═════ INFORMATION SUPPLIED ═════

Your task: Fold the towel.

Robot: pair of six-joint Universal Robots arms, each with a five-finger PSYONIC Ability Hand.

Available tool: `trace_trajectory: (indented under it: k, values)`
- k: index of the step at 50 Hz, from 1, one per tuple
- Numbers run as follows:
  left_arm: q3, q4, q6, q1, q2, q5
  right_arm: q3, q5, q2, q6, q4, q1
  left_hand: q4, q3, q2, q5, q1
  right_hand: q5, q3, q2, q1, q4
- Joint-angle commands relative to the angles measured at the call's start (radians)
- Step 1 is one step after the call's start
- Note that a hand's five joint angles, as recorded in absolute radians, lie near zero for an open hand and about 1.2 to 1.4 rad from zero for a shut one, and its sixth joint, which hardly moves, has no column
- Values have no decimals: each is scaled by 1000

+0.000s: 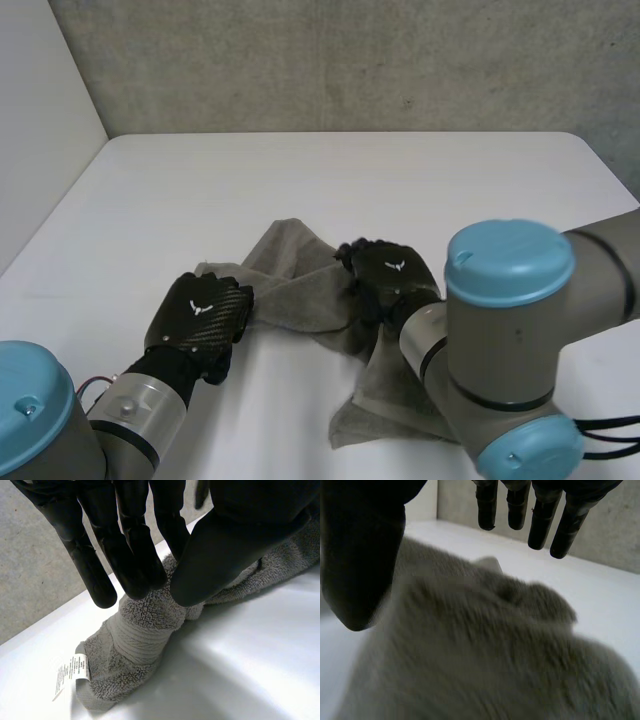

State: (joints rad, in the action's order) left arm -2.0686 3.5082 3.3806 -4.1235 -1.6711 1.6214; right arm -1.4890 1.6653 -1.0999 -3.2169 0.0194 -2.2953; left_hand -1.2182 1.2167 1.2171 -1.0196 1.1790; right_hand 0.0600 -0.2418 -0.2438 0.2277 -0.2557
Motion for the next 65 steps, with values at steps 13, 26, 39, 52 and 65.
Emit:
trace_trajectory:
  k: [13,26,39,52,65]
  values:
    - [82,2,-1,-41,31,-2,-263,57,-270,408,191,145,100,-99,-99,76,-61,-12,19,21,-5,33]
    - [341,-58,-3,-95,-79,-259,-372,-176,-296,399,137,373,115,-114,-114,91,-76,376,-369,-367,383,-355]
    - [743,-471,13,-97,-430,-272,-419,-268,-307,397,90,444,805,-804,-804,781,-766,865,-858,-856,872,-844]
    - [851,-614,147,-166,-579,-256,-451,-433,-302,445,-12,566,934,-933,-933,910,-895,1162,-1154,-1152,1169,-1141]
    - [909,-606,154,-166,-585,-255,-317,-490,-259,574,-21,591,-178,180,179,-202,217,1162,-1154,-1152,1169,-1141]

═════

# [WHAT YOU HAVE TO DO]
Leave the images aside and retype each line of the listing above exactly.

# [ANSWER TO THE EXERCISE]
Your task: Fold the towel.

Robot: pair of six-joint Universal Robots arms, each with a five-finger PSYONIC Ability Hand.

Available tool: `trace_trajectory: (indented under it: k, values)`
- k: index of the step at 50 Hz, from 1, one per tuple
- Numbers run as follows:
  left_arm: q3, q4, q6, q1, q2, q5
  right_arm: q3, q5, q2, q6, q4, q1
  left_hand: q4, q3, q2, q5, q1
  right_hand: q5, q3, q2, q1, q4
- Joint-angle commands relative to the angles measured at the call's start (radians)
- Step 1 is one step after the call's start
- Note that a hand's five joint angles, as recorded in absolute radians, lie near zero for an open hand and about 1.2 to 1.4 rad from zero for a shut one, and its sixth joint, which hardly moves, has no column
- Values have no decimals: each is scaled by 1000

+0.000s: 

State: (joints rad, in the action's order) left arm -2.0686 3.5082 3.3806 -4.1235 -1.6711 1.6214; right arm -1.4890 1.6653 -1.0999 -3.2169 0.0194 -2.2953; left_hand -1.2182 1.2167 1.2171 -1.0196 1.1790; right_hand 0.0600 -0.2418 -0.2438 0.2277 -0.2557
Motion for the next 65 steps, with values at steps 13, 26, 39, 52 and 65.
Emit:
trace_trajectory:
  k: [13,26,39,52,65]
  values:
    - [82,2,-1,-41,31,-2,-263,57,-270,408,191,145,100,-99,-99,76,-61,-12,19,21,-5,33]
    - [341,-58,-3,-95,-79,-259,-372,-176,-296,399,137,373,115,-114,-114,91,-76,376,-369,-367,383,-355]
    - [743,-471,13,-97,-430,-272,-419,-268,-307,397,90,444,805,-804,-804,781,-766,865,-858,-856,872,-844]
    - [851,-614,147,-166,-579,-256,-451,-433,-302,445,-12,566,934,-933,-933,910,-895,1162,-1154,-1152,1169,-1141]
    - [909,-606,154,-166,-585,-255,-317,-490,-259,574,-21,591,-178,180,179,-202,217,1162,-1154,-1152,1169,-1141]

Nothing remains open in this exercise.